El Padre Almeida (Leyenda de Ecuador)

Se dice que en el Convento de San Diego, vivió hace mucho tiempo un joven sacerdote conocido como el padre Almeida, del cual se sabía que llevaba una vida muy libertina, donde se destacaba su afición a tomar aguardiente y al juego.

Todas las noches, tratando de pasar desapercibido, el padre Almeida salía del convento por una ventana que daba hacia la calle, la cual se encontraba ubicada a una gran altura y para poder llegar a ella, tenía que apoyarse en una escultura de Cristo colocada en la pared.

Se rumora que, cansado de esta situación, el Cristo todas las noches le preguntaba al libertino sacerdote: "Hasta cuando padre Almeida", a lo que este respondía. "Hasta la vuelta señor".

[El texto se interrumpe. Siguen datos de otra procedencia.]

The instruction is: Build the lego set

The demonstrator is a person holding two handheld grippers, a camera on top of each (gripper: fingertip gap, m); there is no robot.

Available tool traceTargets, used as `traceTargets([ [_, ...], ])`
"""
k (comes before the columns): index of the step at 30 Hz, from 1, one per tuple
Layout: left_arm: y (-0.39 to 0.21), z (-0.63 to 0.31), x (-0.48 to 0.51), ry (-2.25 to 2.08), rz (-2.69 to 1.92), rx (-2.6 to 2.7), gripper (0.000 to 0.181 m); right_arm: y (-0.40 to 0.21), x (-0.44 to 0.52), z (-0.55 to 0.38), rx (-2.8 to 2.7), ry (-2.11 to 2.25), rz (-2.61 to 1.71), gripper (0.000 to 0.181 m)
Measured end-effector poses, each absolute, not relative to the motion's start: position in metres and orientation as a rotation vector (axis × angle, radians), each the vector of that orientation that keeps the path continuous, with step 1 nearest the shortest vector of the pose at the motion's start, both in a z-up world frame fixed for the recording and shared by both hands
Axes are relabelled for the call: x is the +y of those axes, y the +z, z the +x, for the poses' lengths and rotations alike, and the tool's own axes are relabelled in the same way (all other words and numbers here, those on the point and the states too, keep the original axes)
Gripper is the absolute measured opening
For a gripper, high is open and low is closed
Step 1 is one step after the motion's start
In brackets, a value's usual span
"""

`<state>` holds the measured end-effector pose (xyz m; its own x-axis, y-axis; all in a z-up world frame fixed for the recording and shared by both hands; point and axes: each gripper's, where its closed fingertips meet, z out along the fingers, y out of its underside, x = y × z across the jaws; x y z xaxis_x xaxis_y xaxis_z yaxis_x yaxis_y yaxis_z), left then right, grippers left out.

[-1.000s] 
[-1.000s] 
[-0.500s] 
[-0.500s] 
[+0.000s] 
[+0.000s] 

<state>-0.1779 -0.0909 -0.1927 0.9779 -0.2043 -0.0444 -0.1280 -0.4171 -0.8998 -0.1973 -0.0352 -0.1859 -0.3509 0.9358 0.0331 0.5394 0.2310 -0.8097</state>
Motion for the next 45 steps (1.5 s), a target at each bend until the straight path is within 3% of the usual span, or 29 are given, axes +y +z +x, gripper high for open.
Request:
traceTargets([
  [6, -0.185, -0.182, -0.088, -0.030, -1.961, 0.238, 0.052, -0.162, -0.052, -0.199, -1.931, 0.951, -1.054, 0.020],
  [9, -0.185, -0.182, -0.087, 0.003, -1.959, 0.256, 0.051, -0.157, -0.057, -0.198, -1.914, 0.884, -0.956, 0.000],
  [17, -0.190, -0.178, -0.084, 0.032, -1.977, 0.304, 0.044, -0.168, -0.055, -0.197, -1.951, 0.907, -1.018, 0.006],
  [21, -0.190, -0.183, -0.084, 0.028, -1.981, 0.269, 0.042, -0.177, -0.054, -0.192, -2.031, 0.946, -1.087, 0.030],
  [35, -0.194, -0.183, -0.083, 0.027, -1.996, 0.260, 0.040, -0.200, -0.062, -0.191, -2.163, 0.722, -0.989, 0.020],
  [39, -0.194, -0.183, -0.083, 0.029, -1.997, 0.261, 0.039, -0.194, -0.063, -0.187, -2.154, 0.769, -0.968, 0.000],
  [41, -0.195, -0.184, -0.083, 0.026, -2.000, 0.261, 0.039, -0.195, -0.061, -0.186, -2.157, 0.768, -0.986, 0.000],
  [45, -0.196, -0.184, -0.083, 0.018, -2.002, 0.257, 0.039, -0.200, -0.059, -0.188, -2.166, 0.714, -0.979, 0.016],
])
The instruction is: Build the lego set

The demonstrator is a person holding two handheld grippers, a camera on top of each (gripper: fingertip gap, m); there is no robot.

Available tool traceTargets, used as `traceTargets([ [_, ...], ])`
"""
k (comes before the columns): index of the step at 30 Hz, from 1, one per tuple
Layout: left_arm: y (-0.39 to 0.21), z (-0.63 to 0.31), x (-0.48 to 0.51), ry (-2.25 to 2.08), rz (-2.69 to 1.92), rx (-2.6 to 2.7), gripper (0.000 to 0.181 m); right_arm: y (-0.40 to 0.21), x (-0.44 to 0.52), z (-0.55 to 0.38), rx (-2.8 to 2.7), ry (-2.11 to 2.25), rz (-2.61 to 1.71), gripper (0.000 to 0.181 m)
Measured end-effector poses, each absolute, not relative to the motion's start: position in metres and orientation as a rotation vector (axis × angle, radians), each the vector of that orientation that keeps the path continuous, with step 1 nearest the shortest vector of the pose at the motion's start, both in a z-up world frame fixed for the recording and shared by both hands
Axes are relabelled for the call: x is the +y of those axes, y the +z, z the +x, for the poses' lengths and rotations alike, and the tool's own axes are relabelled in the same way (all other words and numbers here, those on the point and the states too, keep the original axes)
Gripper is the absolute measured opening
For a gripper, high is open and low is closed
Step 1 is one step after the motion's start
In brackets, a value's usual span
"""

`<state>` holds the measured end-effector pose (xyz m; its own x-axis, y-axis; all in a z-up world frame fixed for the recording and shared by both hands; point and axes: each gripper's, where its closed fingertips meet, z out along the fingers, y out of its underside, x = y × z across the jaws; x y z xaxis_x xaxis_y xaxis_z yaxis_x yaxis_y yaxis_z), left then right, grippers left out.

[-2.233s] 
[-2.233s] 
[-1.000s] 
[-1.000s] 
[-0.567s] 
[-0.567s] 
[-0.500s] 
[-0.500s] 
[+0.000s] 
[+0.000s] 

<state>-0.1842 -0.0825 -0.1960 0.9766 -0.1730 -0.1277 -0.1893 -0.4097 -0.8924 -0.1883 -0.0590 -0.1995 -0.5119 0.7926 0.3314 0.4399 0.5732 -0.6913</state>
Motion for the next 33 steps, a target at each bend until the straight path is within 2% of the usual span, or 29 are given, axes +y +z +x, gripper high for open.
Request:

Cuando pisaba la calle, el espiritu festivo del joven sacerdote se desataba, tomando demasiado aguardiente hasta que comenzaban a asomarse los primeros rayos del sol del otro día.

Una de esas madrugadas, cuando regresaba al convento caminando tambaleante por las calles de Quito, se encontró con el paso de un cortejo fúnebre. Extrañado por ver la procesión a esa hora, echó una mirada dentro del féretro para saber de quien se trataba, descubriendo su propio cuerpo dentro del ataúd.

Se cuenta que al joven sacerdote se le quitó la borrachera de golpe y porrazo, echó a correr como un loco y nunca más volvió a escaparse del convento para ir a beber aguardiente.